**REQUIRED ACTION**
Filter the entries for the string "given". Copy each line that has it.
--- RECORDS SHOWN Enclosed Below ---
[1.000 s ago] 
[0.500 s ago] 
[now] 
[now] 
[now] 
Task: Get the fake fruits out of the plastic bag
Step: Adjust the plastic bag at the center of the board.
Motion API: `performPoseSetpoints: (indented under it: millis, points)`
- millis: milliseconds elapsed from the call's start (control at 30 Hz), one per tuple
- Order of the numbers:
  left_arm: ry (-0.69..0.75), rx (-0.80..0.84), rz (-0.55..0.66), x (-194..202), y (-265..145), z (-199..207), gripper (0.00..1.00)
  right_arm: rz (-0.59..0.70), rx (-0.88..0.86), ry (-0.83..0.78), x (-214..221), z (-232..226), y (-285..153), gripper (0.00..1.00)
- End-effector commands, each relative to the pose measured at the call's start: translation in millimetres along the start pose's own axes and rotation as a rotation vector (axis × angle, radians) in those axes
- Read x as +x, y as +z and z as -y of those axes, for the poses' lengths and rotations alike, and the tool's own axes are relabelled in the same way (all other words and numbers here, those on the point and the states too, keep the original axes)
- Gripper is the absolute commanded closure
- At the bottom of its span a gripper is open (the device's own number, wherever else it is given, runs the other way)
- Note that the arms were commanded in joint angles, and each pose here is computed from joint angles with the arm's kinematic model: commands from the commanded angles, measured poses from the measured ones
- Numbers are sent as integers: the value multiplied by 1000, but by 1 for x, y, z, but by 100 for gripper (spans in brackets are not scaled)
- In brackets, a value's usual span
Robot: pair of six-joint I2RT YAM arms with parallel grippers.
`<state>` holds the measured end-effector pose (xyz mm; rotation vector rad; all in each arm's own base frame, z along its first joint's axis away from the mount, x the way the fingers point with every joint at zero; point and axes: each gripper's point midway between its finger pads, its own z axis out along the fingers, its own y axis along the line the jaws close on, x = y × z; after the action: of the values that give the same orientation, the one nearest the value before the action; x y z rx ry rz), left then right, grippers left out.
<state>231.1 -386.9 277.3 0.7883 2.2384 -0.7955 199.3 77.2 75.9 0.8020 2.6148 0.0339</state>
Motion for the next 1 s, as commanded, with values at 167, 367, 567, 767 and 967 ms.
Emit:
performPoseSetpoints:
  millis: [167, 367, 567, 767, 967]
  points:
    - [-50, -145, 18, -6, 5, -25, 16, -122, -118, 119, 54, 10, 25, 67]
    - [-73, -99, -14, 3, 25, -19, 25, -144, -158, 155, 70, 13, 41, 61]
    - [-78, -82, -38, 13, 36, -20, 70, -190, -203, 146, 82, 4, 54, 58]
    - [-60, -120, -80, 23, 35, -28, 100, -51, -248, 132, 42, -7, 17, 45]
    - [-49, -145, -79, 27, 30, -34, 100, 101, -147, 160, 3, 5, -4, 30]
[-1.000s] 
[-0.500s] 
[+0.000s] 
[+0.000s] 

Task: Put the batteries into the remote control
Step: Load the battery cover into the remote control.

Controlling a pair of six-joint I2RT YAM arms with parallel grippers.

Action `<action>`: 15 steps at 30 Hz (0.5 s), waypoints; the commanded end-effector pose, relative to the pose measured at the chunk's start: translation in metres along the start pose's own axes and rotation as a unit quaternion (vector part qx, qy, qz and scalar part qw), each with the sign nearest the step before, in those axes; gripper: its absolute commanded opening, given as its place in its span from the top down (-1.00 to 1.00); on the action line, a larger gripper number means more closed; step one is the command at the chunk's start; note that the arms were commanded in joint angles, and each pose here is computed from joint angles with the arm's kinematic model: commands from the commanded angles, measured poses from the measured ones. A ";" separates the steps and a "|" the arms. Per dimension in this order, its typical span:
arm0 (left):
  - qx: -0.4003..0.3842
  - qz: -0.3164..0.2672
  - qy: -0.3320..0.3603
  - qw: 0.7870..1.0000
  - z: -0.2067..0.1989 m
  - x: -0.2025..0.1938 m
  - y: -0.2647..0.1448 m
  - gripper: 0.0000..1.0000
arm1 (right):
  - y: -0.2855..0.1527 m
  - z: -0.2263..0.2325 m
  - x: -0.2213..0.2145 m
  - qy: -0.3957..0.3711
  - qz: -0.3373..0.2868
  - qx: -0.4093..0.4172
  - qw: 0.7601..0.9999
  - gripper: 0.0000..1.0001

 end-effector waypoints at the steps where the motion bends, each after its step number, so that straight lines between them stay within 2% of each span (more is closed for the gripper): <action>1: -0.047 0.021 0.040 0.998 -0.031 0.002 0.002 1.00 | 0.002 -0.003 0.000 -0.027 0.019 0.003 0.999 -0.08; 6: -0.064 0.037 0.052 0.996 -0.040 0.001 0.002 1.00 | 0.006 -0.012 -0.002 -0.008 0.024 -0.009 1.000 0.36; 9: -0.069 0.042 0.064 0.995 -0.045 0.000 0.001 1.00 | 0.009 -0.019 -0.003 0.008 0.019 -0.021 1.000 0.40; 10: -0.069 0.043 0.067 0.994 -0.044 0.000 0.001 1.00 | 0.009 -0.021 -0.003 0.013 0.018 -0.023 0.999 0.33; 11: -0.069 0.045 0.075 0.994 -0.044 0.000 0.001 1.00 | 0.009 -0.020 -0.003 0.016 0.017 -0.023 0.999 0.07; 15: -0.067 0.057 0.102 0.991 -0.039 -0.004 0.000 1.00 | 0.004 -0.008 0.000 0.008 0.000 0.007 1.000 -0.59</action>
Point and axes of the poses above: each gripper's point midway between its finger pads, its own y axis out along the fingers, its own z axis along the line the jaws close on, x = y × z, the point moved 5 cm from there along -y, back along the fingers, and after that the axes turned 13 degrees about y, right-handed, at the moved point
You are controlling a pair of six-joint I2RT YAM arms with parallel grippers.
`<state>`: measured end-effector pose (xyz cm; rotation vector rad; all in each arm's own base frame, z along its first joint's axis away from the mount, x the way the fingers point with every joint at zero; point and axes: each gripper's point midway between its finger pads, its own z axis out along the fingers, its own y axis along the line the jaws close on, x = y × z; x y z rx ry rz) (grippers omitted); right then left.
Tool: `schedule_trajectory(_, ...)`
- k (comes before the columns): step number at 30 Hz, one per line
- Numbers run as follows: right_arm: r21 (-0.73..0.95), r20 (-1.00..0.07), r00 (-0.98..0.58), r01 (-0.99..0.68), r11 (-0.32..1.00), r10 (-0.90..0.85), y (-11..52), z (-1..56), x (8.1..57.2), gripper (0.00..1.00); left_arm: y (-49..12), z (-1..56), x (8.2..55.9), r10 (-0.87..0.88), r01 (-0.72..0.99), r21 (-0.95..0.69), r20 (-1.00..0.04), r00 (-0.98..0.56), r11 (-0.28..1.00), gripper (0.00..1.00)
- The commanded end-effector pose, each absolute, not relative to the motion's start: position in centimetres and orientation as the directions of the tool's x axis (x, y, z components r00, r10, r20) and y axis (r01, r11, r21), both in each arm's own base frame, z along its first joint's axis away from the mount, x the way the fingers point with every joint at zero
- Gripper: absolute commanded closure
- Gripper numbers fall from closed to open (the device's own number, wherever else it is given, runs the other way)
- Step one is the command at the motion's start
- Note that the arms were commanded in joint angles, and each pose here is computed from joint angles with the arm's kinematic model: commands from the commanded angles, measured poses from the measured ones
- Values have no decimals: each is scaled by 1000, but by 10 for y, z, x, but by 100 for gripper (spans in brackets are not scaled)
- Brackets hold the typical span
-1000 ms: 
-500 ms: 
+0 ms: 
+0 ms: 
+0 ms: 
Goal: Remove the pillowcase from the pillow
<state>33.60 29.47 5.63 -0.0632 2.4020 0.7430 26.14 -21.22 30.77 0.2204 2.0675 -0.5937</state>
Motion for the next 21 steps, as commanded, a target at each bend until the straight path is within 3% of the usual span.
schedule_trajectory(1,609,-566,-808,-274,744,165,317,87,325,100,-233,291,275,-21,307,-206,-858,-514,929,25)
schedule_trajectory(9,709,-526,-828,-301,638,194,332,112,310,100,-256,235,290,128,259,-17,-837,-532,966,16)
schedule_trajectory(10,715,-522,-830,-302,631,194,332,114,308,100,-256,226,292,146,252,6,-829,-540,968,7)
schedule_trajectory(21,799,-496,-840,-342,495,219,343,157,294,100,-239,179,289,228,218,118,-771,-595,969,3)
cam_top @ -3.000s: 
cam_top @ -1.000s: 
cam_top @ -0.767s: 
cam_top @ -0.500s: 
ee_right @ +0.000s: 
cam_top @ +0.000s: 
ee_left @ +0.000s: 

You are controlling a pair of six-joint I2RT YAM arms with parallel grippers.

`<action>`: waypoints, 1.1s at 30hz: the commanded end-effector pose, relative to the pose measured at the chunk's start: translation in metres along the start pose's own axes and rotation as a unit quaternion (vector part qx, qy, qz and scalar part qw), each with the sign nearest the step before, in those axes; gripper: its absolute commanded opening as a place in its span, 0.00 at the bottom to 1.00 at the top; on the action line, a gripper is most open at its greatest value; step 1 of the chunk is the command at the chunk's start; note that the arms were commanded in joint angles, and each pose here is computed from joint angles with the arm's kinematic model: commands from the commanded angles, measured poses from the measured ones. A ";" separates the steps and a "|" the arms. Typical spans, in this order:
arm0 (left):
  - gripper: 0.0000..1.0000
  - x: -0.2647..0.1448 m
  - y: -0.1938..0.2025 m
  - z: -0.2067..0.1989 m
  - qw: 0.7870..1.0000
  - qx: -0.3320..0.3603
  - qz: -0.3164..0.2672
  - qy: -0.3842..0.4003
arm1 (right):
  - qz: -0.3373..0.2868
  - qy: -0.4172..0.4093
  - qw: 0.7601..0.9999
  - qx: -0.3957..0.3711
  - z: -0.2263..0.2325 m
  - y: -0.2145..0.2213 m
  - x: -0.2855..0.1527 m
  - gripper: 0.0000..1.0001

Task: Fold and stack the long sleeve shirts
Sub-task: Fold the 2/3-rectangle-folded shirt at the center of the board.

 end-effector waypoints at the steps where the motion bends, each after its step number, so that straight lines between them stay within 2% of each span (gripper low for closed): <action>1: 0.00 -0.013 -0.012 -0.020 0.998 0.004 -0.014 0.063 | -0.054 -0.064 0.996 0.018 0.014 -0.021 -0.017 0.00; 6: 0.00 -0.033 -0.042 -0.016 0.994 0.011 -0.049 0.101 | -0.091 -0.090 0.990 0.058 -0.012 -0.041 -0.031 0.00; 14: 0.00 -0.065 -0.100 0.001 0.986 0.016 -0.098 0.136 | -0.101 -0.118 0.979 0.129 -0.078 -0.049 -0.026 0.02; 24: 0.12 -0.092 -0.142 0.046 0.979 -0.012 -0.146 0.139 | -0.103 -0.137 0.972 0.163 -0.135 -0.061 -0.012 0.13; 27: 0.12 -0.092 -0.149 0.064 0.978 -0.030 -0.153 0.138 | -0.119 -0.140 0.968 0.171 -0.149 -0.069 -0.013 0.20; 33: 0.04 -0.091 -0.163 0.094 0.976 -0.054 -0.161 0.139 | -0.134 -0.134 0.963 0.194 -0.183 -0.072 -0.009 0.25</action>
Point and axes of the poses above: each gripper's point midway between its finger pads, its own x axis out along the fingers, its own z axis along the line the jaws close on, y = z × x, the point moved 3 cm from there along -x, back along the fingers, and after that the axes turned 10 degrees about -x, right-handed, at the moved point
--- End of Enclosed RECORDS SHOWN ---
**EXERCISE OUTPUT**
- At the bottom of its span a gripper is open (the device's own number, wherever else it is given, runs the other way)
Action `<action>`: 15 steps at 30 Hz (0.5 s), waypoints; the commanded end-effector pose, relative to the pose measured at the chunk's start: translation in metres along the start pose's own axes and rotation as a unit quaternion (vector part qx, qy, qz and scalar part qw), each with the sign nearest the step before, in those axes; gripper: its absolute commanded opening, given as its place in its span from the top down (-1.00 to 1.00); on the action line, a larger gripper number means more closed; step one is the command at the chunk's start; note that the arms were commanded in joint angles, and each pose here is computed from joint angles with the arm's kinematic model: commands from the commanded angles, measured poses from the measured ones. A ";" separates the steps and a "|" the arms. Per dimension in this order, its typical span:
- Gripper numbers fall from closed to open (the device's own number, wherever else it is given, runs the other way)

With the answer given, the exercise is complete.